A historic new water pipeline is coming to northwest Harris County. In the past, the rapidly growing city of Houston has had some concerns when it comes to supplying an adequate amount of water to residents. This pipeline, massive in scale, aims to change all of that.
Historically, Houston has relied on fast underground aquifers. A scientific report dated 1939 reassured Houstonians that groundwater should be enough to supply the city, even pumping at a rate of 50 million gallons per day. Houston eventually exceeded that and by 2010, northern Harris County alone was using 80 million gallons per day with future estimates placing the region at 120 million gallons per day by 2025. Houston overall, as of 2011, was using more than 200 million gallons every day, at times peaking at more than 450 million gallons per day during peak demand times.
The city of Houston has put years into planning a solution. That solution is finally here: A massive new pipeline that, when complete, will serve large swathes of the city and surrounding suburbs. Let’s go over the details.

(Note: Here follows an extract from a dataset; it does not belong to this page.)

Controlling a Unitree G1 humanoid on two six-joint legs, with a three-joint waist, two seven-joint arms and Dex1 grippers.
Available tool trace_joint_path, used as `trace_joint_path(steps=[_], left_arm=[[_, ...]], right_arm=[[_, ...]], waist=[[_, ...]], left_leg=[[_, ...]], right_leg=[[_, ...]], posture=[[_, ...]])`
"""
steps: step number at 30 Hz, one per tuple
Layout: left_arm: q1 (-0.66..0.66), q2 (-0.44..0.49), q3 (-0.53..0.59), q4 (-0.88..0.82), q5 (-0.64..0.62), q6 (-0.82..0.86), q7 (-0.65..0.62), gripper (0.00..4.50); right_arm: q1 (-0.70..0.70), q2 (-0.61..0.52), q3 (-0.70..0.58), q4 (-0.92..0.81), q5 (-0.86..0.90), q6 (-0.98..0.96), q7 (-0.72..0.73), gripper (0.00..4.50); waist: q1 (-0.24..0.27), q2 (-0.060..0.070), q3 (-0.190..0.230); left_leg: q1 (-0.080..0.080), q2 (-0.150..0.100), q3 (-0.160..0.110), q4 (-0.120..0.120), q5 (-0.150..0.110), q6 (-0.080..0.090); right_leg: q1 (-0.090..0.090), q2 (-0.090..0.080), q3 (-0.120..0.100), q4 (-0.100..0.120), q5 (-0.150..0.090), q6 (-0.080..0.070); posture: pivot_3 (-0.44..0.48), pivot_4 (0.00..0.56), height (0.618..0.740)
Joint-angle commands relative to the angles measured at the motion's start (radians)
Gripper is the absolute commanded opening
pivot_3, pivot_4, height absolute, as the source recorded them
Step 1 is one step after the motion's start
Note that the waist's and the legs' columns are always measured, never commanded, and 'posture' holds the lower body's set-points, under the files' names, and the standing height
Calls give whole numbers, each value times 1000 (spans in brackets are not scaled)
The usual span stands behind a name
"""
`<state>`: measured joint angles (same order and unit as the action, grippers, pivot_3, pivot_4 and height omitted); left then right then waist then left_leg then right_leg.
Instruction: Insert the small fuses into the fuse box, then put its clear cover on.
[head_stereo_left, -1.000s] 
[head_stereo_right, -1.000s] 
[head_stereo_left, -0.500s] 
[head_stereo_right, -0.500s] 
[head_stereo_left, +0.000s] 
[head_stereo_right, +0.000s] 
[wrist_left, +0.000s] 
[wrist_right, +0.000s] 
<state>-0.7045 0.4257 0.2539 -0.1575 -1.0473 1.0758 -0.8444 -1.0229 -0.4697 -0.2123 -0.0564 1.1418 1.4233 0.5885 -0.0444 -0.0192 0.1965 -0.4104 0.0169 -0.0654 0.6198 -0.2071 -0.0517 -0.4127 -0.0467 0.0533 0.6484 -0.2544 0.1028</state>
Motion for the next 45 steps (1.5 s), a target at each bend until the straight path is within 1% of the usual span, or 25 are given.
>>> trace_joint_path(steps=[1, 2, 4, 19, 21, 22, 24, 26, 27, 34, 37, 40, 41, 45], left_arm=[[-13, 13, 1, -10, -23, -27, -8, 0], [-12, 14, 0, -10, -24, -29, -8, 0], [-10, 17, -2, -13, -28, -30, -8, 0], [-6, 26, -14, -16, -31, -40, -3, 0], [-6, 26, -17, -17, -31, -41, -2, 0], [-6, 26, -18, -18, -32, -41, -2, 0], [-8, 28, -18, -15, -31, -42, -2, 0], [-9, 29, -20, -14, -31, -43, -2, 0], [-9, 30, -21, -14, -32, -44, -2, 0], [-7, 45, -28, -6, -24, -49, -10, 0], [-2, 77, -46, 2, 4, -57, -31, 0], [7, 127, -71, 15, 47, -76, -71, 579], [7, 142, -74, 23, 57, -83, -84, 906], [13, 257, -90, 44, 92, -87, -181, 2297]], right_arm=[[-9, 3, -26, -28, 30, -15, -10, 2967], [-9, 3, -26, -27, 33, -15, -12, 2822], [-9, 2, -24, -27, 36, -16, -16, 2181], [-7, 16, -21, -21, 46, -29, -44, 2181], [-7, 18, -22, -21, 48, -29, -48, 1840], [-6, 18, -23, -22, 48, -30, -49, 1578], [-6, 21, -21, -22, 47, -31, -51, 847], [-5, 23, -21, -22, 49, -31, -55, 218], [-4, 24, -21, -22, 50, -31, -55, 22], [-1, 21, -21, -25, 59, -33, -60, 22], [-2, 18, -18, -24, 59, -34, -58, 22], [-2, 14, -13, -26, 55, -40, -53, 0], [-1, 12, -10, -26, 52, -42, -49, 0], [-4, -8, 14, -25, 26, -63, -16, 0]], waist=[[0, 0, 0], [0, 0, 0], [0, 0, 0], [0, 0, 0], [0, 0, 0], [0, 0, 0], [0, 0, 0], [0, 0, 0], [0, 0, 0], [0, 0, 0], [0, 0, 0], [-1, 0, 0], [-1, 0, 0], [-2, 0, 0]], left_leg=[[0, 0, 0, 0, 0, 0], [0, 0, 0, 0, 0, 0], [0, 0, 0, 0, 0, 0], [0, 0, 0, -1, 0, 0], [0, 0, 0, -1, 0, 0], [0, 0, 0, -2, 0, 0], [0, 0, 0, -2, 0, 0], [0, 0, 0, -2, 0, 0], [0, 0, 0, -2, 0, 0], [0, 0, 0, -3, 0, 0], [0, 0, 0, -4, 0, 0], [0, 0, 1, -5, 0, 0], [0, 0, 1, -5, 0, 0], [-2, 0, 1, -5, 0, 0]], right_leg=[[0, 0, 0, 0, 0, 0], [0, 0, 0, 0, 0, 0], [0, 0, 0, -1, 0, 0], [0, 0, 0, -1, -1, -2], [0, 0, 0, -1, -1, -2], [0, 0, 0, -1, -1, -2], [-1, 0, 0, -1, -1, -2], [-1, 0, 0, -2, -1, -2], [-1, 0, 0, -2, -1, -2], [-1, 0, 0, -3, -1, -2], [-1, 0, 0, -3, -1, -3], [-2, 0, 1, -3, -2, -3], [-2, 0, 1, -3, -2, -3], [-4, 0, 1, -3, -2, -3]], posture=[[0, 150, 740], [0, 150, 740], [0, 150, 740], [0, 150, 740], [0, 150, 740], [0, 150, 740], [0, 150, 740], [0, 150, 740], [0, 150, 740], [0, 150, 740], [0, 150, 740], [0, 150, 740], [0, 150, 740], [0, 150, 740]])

Large Scale Pipeline Project
To get a sense of just how huge this project is, the water treatment plant at Lake Houston will need to be expanded to five times its current size in order to handle the increased volume of water. All told, more than 40 miles of pipeline will be laid. Currently, this is the largest waterworks project underway in the United States, one that experts in the industry from around the world are watching.
The new pipeline is expected to serve several major communities in northern Harris County, particularly in the northwestern section of the county. Communities to receive water from this pipeline include Spring, Tomball, Cypress and Katy.

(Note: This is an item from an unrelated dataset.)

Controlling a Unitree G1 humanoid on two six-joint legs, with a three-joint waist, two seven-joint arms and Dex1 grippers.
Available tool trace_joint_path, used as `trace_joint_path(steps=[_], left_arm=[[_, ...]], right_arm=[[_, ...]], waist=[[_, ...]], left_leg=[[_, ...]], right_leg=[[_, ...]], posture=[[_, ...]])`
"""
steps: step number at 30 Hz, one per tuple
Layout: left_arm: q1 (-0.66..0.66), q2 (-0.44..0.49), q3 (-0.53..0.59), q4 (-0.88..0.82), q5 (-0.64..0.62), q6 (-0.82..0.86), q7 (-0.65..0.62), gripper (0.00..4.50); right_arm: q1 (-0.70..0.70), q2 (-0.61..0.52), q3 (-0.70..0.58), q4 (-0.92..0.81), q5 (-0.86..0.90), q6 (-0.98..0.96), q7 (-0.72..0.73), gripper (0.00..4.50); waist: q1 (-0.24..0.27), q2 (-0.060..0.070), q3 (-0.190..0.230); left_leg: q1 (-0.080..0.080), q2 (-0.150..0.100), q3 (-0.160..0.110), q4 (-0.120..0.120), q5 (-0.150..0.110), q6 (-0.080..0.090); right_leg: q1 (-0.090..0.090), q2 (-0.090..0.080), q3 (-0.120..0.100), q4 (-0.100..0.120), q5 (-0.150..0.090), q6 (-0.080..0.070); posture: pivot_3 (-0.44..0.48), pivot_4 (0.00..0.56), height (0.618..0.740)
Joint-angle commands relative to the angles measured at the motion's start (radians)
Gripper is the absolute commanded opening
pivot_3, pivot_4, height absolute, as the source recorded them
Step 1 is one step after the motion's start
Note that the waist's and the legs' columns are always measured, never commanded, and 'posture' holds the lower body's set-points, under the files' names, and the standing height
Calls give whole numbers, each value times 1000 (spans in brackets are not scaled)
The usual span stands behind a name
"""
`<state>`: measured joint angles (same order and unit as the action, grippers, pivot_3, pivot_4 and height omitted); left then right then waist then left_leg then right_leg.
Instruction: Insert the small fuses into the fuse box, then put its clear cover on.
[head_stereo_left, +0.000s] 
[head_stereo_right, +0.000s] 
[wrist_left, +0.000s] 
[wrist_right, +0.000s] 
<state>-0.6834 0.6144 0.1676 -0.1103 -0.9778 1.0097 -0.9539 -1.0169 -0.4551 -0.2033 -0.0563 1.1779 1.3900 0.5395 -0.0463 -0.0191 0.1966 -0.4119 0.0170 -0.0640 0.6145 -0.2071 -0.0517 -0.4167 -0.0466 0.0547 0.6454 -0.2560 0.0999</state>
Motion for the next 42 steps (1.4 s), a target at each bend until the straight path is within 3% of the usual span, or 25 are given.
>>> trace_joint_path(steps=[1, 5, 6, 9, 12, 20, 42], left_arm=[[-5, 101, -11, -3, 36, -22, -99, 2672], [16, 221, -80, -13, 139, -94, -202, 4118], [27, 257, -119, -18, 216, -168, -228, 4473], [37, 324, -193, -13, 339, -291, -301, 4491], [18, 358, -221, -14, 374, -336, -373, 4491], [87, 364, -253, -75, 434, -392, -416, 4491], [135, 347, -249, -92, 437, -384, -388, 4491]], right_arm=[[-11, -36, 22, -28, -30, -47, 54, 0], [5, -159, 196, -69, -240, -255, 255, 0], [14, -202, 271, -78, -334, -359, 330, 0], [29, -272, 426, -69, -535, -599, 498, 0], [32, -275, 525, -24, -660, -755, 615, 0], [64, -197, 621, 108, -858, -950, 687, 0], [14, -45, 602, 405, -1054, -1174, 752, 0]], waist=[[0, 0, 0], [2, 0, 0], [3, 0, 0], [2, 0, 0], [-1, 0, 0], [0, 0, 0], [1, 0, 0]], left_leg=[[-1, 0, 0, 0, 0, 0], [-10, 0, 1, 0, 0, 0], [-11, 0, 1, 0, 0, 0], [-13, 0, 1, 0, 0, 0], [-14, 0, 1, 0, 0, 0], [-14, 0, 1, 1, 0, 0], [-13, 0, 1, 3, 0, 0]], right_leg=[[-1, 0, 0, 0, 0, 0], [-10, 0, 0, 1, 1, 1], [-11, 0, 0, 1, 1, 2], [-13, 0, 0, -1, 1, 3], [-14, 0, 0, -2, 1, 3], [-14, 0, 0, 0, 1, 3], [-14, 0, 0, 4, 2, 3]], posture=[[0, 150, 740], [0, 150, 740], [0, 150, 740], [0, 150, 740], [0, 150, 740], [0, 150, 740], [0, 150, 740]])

Details about the Pipeline
This pipeline starts with three miles of waterways that will carry water over a ridge to a 23-mile canal system feeding into Lake Houston. From there, the water will be purified and then sent along another 17 miles of pipeline to northern Houston. The 17-mile network of piping will be humongous — large enough to drive a car through, by all reports.

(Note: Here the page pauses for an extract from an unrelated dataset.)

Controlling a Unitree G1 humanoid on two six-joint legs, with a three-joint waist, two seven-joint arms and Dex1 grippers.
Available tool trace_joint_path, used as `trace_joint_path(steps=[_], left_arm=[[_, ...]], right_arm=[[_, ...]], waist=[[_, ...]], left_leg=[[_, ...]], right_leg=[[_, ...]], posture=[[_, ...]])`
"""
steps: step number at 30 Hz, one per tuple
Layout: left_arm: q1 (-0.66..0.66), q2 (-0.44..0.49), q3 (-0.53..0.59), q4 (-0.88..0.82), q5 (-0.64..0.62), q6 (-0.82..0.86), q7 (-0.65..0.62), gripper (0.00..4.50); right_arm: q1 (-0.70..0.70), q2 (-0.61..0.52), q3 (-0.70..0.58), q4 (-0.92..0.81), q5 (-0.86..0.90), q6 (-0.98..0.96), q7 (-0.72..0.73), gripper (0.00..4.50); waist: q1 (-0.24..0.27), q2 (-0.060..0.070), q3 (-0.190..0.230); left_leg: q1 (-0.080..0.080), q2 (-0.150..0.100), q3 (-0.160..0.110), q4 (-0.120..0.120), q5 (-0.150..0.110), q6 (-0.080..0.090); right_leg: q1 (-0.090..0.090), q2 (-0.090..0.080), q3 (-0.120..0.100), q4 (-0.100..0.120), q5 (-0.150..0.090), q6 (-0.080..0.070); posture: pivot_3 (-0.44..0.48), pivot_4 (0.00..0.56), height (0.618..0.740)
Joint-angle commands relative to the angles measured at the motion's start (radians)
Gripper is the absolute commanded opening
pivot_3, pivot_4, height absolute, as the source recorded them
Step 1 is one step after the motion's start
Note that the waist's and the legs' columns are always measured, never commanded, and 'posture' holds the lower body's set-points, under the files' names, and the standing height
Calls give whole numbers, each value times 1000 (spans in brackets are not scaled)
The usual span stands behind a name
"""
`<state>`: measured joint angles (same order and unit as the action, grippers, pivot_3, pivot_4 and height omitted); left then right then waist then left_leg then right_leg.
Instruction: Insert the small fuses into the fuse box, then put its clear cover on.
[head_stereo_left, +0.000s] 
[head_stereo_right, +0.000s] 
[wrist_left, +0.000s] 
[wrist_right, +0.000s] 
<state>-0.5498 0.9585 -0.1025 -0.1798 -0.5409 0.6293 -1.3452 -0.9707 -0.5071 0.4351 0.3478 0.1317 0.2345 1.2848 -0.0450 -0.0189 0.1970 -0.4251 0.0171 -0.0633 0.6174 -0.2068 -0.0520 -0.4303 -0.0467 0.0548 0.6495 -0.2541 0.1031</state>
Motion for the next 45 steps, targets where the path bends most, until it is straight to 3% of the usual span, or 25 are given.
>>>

At a cost of roughly $3 billion, the project will employ at least 2,500 people and when complete, will be able to handle 400 million gallons of water per day. Project managers forecast completion sometime in 2021.
The key driver behind this project is the rapid expansion that Houston has seen in recent years. The new pipeline will be large enough to handle the entire city’s demand for water in all but the most demanding conditions. Despite that, it is designed to serve only the northern portions of Harris County, chiefly the northwestern suburbs. This means that once complete, the pipeline will be more than able to serve these swiftly growing communities, easing insecurities about Houston’s future water supply once and for all.